**WHAT TO PRODUCE**
Please give again, word for word, the line that contains "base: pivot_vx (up" and every line after it to the end of the data, with no other lines.

**RECORDED DATA**
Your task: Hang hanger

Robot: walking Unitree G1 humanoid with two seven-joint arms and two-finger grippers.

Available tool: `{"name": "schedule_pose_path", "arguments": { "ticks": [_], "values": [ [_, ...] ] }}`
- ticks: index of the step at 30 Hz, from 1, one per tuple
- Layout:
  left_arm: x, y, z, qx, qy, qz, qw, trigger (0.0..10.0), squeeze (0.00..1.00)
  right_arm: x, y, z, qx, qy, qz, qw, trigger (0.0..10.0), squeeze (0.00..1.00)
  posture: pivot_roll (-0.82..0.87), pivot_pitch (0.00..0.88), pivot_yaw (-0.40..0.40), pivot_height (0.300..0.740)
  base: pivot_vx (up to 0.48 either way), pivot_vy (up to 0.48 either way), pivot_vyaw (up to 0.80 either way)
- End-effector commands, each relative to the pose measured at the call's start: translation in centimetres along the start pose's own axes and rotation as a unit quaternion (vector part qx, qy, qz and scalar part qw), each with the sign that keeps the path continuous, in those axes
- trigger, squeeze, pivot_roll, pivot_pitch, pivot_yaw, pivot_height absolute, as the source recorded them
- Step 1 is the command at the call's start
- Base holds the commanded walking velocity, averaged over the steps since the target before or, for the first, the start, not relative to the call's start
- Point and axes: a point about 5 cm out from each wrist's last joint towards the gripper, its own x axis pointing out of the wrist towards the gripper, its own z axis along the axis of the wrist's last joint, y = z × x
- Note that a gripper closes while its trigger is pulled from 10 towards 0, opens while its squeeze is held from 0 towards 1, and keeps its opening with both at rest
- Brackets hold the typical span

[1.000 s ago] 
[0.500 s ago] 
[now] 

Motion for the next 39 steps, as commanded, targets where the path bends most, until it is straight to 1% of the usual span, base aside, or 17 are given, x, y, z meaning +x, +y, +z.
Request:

**EXERCISE ANSWER**
  base: pivot_vx (up to 0.48 either way), pivot_vy (up to 0.48 either way), pivot_vyaw (up to 0.80 either way)
- End-effector commands, each relative to the pose measured at the call's start: translation in centimetres along the start pose's own axes and rotation as a unit quaternion (vector part qx, qy, qz and scalar part qw), each with the sign that keeps the path continuous, in those axes
- trigger, squeeze, pivot_roll, pivot_pitch, pivot_yaw, pivot_height absolute, as the source recorded them
- Step 1 is the command at the call's start
- Base holds the commanded walking velocity, averaged over the steps since the target before or, for the first, the start, not relative to the call's start
- Point and axes: a point about 5 cm out from each wrist's last joint towards the gripper, its own x axis pointing out of the wrist towards the gripper, its own z axis along the axis of the wrist's last joint, y = z × x
- Note that a gripper closes while its trigger is pulled from 10 towards 0, opens while its squeeze is held from 0 towards 1, and keeps its opening with both at rest
- Brackets hold the typical span

[1.000 s ago] 
[0.500 s ago] 
[now] 

Motion for the next 39 steps, as commanded, targets where the path bends most, until it is straight to 1% of the usual span, base aside, or 17 are given, x, y, z meaning +x, +y, +z.
Request:

That finishes the output for this exercise.